*TO DO*
Pull from the data below each line where the word "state" occurs, and copy it.

*SOURCE RECORDS*
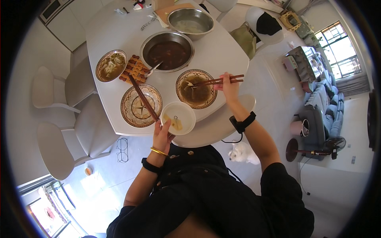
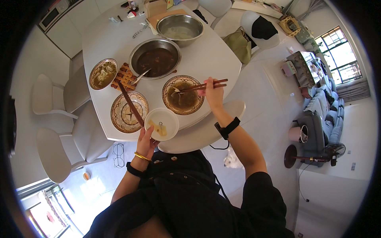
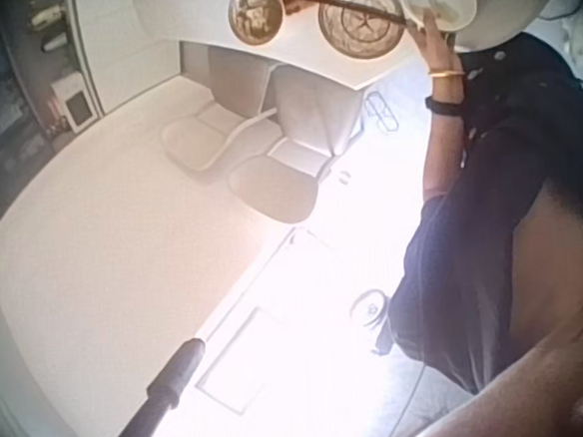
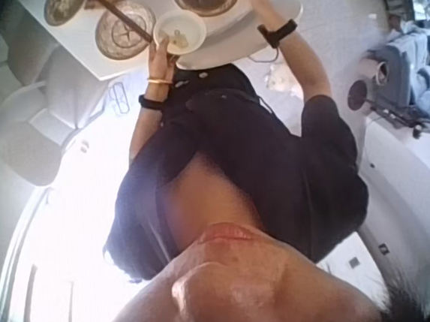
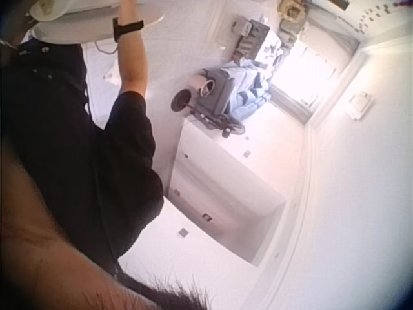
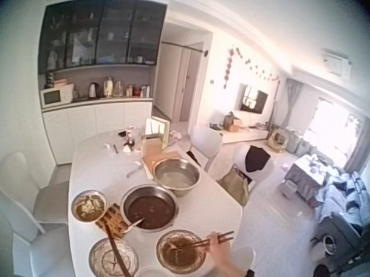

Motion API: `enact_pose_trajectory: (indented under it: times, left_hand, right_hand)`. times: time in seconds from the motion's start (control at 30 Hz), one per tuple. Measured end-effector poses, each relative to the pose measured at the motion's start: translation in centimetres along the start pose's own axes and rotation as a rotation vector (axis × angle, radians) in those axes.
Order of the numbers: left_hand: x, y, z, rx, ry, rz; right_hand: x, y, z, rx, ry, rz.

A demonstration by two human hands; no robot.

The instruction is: Clear leftover food from a dining table, transfer it to a bowl, and dispose of it in a squat toilet.

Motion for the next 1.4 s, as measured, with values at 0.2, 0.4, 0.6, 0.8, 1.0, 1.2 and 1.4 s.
enact_pose_trajectory:
  times: [0.2,0.4,0.6,0.8,1.0,1.2,1.4]
  left_hand:
    - [0.3,0.1,-0.4,-0.012,0.012,0.005]
    - [0.3,-0.1,-0.5,-0.022,0.007,0.015]
    - [0.6,-0.4,-0.3,-0.025,0.002,0.037]
    - [0.8,-0.3,-0.2,-0.006,-0.009,0.029]
    - [1.0,-0.4,0.1,0.001,0.000,0.037]
    - [0.9,-0.2,0.1,0.012,-0.005,0.039]
    - [0.4,0.0,0.4,0.019,-0.004,0.028]
  right_hand:
    - [-2.6,-0.5,-0.9,0.285,-0.196,-0.175]
    - [-4.9,-0.2,1.0,0.287,-0.272,-0.166]
    - [-5.7,0.1,1.8,0.233,-0.249,-0.133]
    - [-4.6,4.6,7.5,0.145,-0.198,0.086]
    - [-0.9,9.3,10.8,0.129,0.141,0.440]
    - [-1.3,5.4,8.5,-0.048,0.122,0.230]
    - [1.0,4.0,4.9,-0.191,0.336,0.210]
Point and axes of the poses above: each hand's wrist, its own y-axis away from the middle knuckle, its own x-axis out of the palm, z = x × y, the point moved 3 cm from there along -y, towards the middle knuckle, and after that the axes turned 2 degrees about -z, right-handed, at the moved point
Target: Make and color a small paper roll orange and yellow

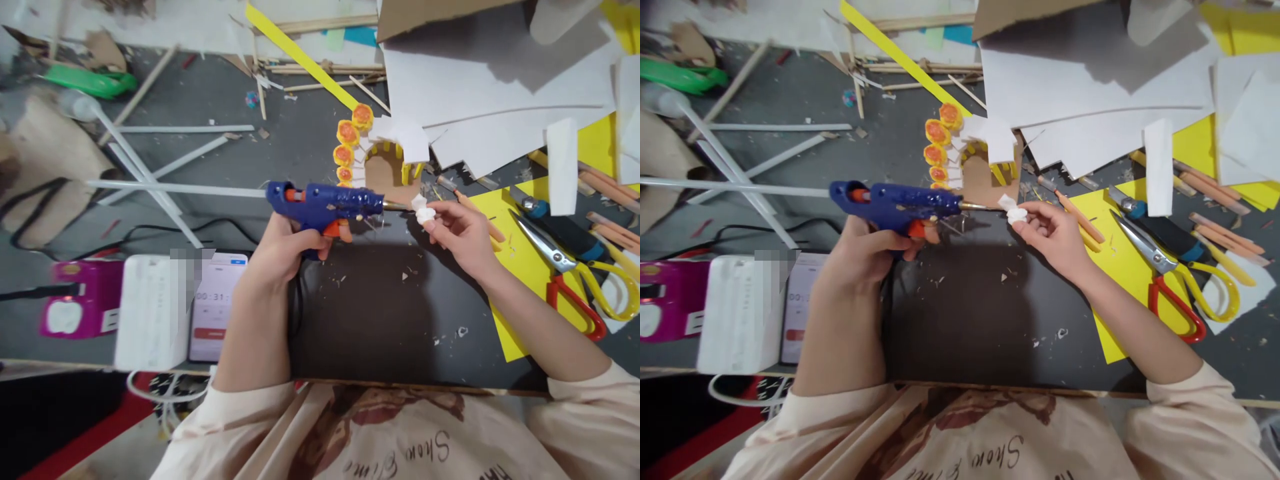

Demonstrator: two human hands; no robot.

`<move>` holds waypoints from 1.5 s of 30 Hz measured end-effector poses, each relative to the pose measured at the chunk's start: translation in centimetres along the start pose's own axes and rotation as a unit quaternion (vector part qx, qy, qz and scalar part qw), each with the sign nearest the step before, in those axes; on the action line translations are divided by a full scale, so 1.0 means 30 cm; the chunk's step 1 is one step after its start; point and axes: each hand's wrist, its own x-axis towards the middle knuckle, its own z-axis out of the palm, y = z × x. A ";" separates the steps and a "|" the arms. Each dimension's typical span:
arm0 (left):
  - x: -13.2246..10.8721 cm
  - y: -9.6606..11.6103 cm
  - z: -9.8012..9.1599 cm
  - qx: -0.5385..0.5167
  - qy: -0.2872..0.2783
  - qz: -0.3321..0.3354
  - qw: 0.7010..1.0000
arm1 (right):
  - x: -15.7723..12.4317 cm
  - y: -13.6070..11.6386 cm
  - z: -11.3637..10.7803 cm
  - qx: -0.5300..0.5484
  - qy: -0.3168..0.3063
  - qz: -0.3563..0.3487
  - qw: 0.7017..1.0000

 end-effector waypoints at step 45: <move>-0.016 -0.059 0.049 0.192 0.106 0.095 0.971 | -0.012 -0.022 -0.006 -0.046 -0.056 0.025 0.997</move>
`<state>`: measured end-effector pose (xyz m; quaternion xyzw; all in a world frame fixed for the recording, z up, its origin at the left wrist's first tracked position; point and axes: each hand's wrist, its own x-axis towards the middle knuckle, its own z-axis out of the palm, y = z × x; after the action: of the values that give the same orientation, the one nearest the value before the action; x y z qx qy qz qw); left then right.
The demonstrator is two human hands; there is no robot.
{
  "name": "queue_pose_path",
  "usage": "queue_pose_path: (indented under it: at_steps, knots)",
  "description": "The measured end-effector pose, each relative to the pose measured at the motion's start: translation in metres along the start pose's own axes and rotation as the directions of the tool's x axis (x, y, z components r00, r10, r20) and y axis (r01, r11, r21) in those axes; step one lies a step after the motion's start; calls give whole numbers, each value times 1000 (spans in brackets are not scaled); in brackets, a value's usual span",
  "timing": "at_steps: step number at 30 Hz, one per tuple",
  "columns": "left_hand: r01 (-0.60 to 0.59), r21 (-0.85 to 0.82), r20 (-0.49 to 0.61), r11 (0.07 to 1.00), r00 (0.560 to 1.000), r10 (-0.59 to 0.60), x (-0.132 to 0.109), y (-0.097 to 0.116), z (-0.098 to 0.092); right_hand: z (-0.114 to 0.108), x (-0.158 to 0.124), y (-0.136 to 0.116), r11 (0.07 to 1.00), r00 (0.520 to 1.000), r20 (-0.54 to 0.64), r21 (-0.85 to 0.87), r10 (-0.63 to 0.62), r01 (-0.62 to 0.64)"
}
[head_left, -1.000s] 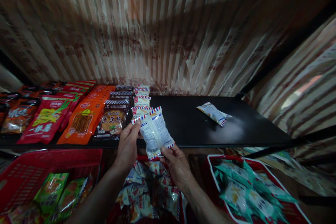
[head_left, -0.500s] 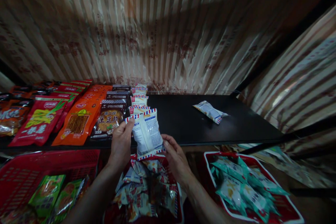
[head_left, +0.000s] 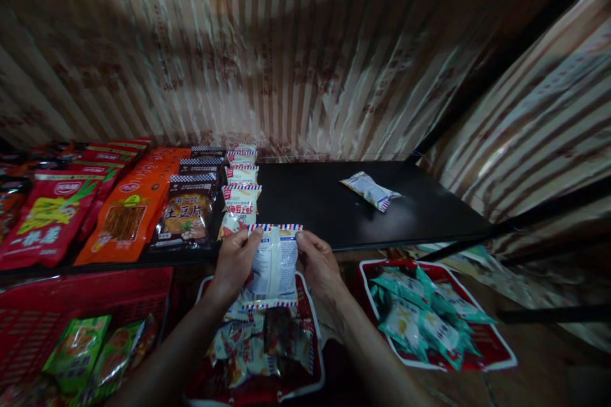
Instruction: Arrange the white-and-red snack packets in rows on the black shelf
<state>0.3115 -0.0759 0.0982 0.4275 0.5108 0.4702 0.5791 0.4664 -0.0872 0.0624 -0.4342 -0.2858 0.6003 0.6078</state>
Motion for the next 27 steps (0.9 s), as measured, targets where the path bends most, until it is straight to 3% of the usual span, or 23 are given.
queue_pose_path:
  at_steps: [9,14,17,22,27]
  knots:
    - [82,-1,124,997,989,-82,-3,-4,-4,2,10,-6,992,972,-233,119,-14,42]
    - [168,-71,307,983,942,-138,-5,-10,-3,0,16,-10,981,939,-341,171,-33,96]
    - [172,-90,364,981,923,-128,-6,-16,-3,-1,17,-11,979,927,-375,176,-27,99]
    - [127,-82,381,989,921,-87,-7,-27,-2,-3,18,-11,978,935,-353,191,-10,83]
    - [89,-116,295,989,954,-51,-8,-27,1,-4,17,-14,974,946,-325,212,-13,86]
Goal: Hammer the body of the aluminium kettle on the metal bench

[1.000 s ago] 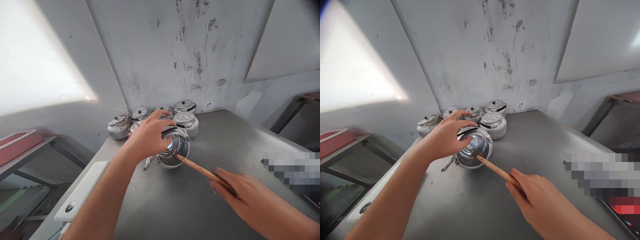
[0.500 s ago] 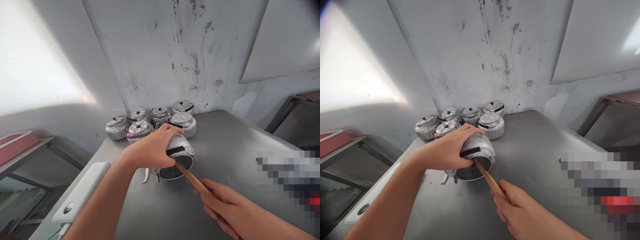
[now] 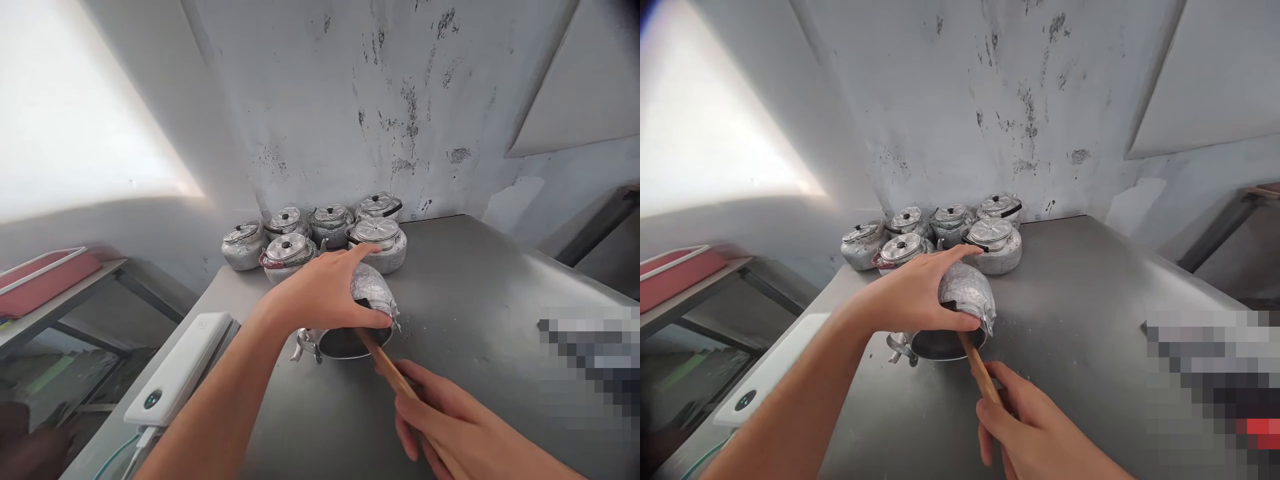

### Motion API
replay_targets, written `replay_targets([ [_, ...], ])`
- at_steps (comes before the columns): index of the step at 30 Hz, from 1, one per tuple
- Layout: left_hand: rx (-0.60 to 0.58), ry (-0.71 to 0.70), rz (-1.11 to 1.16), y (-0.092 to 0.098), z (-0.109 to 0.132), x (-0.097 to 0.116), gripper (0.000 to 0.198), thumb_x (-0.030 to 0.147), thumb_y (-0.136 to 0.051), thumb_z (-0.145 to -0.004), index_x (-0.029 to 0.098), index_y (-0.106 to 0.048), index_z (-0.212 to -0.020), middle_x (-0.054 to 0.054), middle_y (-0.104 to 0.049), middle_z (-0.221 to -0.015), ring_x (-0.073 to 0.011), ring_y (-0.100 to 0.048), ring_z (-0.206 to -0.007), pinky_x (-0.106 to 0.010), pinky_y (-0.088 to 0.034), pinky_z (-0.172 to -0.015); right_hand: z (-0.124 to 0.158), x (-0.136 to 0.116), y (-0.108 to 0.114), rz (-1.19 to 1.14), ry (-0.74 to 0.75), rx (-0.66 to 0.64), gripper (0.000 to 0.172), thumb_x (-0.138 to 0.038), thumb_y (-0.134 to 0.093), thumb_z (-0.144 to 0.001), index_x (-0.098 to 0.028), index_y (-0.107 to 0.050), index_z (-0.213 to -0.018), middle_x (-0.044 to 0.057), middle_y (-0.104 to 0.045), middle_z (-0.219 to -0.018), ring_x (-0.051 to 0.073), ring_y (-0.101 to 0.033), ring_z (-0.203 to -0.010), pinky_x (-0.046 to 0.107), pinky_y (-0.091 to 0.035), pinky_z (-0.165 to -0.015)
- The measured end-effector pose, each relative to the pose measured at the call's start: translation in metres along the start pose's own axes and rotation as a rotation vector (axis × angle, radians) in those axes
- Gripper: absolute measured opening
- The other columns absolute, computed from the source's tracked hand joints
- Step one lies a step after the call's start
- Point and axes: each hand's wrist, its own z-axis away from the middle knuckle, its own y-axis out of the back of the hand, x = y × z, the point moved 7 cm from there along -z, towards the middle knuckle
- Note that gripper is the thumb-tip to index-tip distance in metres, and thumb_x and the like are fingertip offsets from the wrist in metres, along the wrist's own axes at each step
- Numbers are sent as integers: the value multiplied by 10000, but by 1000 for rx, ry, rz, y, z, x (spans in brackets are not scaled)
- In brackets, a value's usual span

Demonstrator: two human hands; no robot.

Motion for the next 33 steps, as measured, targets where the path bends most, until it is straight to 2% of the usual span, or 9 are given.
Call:
replay_targets([
  [5,39,-50,35,-1,-7,4,936,662,-751,-794,340,-374,-1588,-58,-548,-1509,-359,-516,-1363,-408,-451,-1043,-5,5,8,-50,36,96,288,-513,-575,-936,-258,-547,-805,-31,-538,-685,137,-432,-552,215,-379,-456],
  [10,15,8,0,-4,-8,-7,997,814,-656,-780,356,-351,-1611,-84,-518,-1525,-390,-525,-1347,-434,-468,-1011,-5,9,5,-193,82,146,431,-702,-580,-853,-271,-590,-861,-17,-536,-711,172,-518,-623,221,-374,-450],
  [16,-2,5,16,-4,-9,-14,915,786,-693,-763,365,-458,-1540,-72,-615,-1377,-351,-600,-1231,-402,-486,-975,0,9,5,-164,-73,120,362,-511,-463,-1008,-258,-512,-754,-63,-473,-646,100,-347,-471,202,-347,-449],
  [21,0,15,8,-4,-9,-11,913,782,-693,-759,357,-463,-1533,-63,-625,-1339,-343,-611,-1195,-383,-492,-934,4,8,5,-184,-148,159,363,-454,-425,-1054,-243,-585,-806,-63,-498,-647,86,-347,-469,184,-344,-457],
  [24,-6,16,-7,-4,-7,-8,940,801,-687,-750,352,-455,-1542,-68,-625,-1334,-344,-617,-1180,-374,-498,-888,2,5,4,-224,-108,159,349,-446,-434,-1048,-235,-645,-867,-61,-502,-638,93,-349,-458,195,-347,-440],
  [26,-13,16,-2,-5,-6,-7,985,859,-659,-732,350,-451,-1548,-79,-616,-1357,-356,-610,-1190,-380,-499,-875,1,3,5,-294,-55,181,326,-517,-513,-997,-246,-652,-880,-52,-512,-651,112,-394,-477,208,-375,-438],
  [28,-3,28,17,-5,-6,-7,988,925,-566,-751,347,-463,-1545,-88,-603,-1395,-372,-594,-1220,-397,-489,-898,0,0,4,-325,10,162,324,-558,-636,-919,-246,-661,-837,-39,-525,-664,128,-459,-529,217,-436,-489],
  [30,15,38,36,-4,-7,-8,949,945,-470,-797,342,-490,-1529,-83,-605,-1407,-374,-582,-1239,-410,-475,-928,-2,0,1,-316,20,111,327,-553,-680,-889,-238,-675,-804,-38,-519,-634,129,-450,-530,222,-443,-505],
  [33,32,37,39,-4,-10,-8,901,923,-466,-826,327,-526,-1499,-75,-633,-1366,-366,-587,-1218,-408,-469,-925,-4,2,0,-350,-9,108,307,-528,-628,-926,-232,-706,-958,-47,-513,-630,126,-412,-509,220,-395,-463],
])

*ANSWER FOR THIS EXERCISE*
`<state>`: measured end-effector pose (xyz m; quaternion xyzw; all in a world frame fixed for the recording, z up, its origin at the left wrist's first tracked position; point and axes: each hand's wrist, its own x-axis towards the middle knuckle, its own z-axis out of the palm, y = z × x; after the action: of the values that give the same orientation, the one nearest the value before the action; x y z qx qy qz qw); left then right.
<state>0.3115 -0.0759 0.0982 0.4275 0.5108 0.4702 0.5791 0.4664 -0.0872 0.0624 -0.4342 -0.2858 0.6003 0.6078</state>

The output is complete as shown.